▶ [Task to complete]: Output the full listing below exactly, without the pictures.

▶ [Information provided]:

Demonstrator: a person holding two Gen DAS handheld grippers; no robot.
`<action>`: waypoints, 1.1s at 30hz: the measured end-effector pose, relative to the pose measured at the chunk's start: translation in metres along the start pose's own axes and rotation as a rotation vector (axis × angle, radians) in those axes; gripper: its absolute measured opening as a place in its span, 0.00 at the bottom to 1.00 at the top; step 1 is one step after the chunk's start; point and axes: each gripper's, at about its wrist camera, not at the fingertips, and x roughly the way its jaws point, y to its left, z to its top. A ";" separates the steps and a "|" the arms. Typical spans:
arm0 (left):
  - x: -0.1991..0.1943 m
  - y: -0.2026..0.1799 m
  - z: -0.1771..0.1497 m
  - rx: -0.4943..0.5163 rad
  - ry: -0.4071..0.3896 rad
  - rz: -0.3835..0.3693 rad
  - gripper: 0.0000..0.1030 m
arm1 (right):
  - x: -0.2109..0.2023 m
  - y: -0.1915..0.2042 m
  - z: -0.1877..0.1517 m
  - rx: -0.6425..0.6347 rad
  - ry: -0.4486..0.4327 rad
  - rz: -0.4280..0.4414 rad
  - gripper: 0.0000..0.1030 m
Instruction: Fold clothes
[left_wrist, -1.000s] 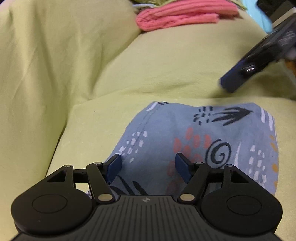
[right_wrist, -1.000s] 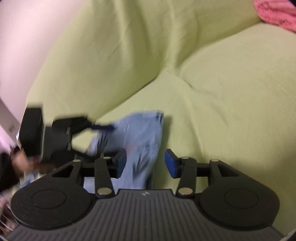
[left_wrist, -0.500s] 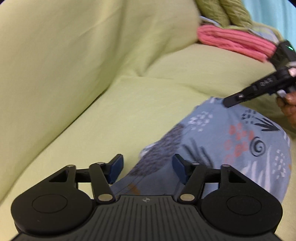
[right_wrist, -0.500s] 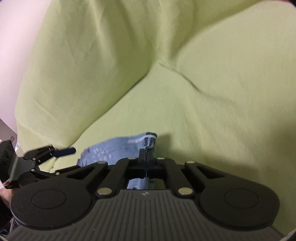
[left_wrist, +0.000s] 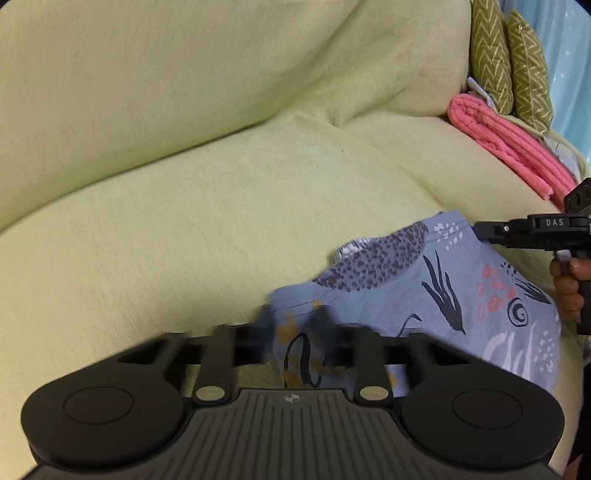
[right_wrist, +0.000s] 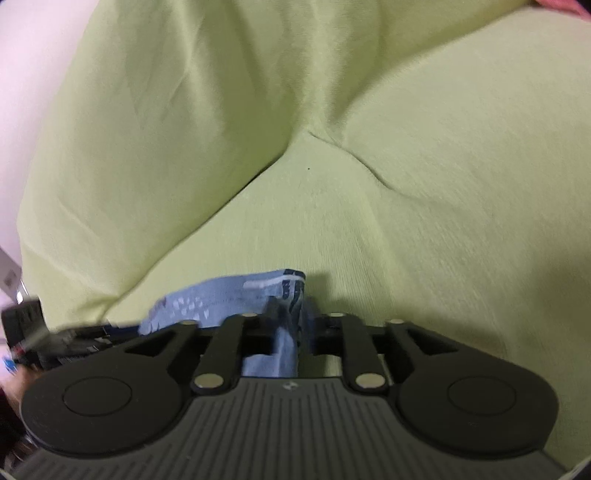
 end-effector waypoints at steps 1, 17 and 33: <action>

▶ [Your solution]:
Demonstrator: a person holding two Gen DAS handheld grippers; no robot.
`<action>`: waypoints, 1.1s at 30hz: the measured end-effector pose, relative to the pose measured at the chunk's start: translation in metres along the start pose's own axes and rotation as a rotation vector (axis × angle, radians) in those axes; gripper: its absolute measured opening as a place in its span, 0.00 at the bottom to 1.00 at the top; step 1 is one step after the chunk's start; point and axes: each gripper's, at about its wrist camera, not at the fingertips, and x roughly the way its jaws point, y to its left, z to its top. A ";" separates the steps and a "|" the arms. Typical spans:
arm0 (left):
  - x: -0.1991..0.1943 m
  - y: -0.2026..0.1799 m
  - z: -0.1771..0.1497 m
  - rx: -0.4943..0.5163 rad
  - ry: -0.4071..0.3896 rad
  - rz: -0.3835..0.3693 rad
  - gripper: 0.0000..0.1030 m
arm1 (right):
  - x: -0.2109..0.2023 m
  - y: -0.1915..0.2042 m
  - z: -0.1877..0.1517 m
  - rx: -0.6425..0.6347 rad
  - ry: -0.4486..0.4327 rad
  - rz: -0.4280..0.4414 rad
  - gripper: 0.0000..0.1030 m
Instruction: Fold clothes
[left_wrist, -1.000s] 
[right_wrist, -1.000s] 
[left_wrist, -0.500s] 
[right_wrist, -0.500s] 
[left_wrist, +0.000s] 
[right_wrist, +0.000s] 
 end-effector waypoints at steps 1, 17 and 33: <action>

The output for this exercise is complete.